When China began to run large trade surpluses, initially these were reinvested mostly back into US dollars, because the foreign earnings had been generated in dollars, and the US possessed both the world currency and the world's largest and most liquid financial markets. From about 2004, China became one of the largest financers of borrowing by the US government.
But the financial crash in 2008 revealed the weakness of the US economy and its currency. China needed to find ways other than investing in dollars to maintain the value of its savings. But the two other large global financial markets in Europe and Japan do not present alternatives that are much more attractive than the US, in terms of safety and long-term investment return.
A longer-term solution to China's global investment problem is to remove the risk of foreign currency depreciation against the yuan by attracting foreign companies and institutions to China's own financial markets to borrow and raise equity capital. For this approach to work, though, China's own financial markets need to become big, safe and open to foreign companies and institutions, and the Chinese currency has to become globally traded on a 24-hour basis.
China is starting to develop this position by using its position as the world's largest exporter to increase trade settlement in renminbi.
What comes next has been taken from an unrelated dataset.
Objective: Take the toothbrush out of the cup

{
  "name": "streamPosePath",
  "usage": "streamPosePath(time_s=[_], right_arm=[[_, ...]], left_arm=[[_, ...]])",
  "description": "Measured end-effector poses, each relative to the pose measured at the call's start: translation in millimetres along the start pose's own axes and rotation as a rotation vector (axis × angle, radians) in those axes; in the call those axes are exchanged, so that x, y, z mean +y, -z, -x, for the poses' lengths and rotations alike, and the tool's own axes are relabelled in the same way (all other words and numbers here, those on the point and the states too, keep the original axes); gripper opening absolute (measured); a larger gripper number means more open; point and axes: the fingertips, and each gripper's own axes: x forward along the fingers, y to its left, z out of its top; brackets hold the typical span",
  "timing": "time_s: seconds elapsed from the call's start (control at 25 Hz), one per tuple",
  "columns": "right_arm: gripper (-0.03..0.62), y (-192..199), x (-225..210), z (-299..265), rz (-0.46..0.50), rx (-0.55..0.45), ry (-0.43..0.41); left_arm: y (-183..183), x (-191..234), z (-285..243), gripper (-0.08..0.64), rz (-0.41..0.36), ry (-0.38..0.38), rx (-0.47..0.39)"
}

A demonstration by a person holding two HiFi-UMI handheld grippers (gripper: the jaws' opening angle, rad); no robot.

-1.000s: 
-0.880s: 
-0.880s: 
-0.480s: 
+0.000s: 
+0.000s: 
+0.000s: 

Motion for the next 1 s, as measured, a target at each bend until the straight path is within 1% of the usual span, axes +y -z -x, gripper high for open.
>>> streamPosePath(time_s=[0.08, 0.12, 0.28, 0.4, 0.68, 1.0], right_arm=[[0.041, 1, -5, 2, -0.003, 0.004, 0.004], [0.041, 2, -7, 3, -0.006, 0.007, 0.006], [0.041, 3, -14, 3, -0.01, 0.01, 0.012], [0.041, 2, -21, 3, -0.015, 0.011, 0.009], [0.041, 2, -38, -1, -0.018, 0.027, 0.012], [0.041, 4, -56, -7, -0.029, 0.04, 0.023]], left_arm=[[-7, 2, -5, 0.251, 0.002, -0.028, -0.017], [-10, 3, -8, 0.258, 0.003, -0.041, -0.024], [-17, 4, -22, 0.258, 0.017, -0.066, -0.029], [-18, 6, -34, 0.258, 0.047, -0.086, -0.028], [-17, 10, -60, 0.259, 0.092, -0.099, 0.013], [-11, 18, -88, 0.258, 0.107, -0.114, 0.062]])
A renminbi currency area has started to emerge, spreading outward from East Asia to emerging countries including Russia, India and Brazil, as far as Europe, with Hong Kong and London proposed as the two main renminbi trading centers. As the renminbi evolves over the next few years into a major global currency, China will be able to invest its savings into securities denominated in its own currency, thereby reducing the dangers that derive from foreign currency depreciation and foreign credit risk.
In this way the renminbi will inevitably become a reserve currency, one the central banks of other countries will use to back their own currencies. It is possible that within a decade there will be three major currencies in the world: the euro, the dollar and the renminbi. But can the euro and the dollar survive as reserve currencies if the US and Europe fail to recover from their severe economic problems?
Of course we don't know the answer to this question, but it illustrates the weight of responsibility that rests on China's currency, and on the country's central bank, which issues it. China will gain large economic benefits from having the renminbi as a major global reserve currency, including cheaper and easier borrowing, and the profits that come from the interest paid on renminbi-denominated securities held by central banks outside China.
But with those benefits come the responsibilities of playing a major, even perhaps the major, role in world international financial and monetary affairs. Presently the International Monetary Fund, based in Washington, is the major world forum for managing the global financial system. And since 2008 the G20 countries have overtaken the US-centered G8 as the central global organization for monitoring and managing the world economy. It is essential both for the future of China and of the world that China is a leader in these global economic and financial institutions.
China may not wish to come from behind the shadow of the US into a central position on the world stage, but the time for China to become a global leader in economic and financial affairs is now.
The author is a visiting professor at Guanghua School of Management, Peking University. The views do not necessarily reflect those of China Daily.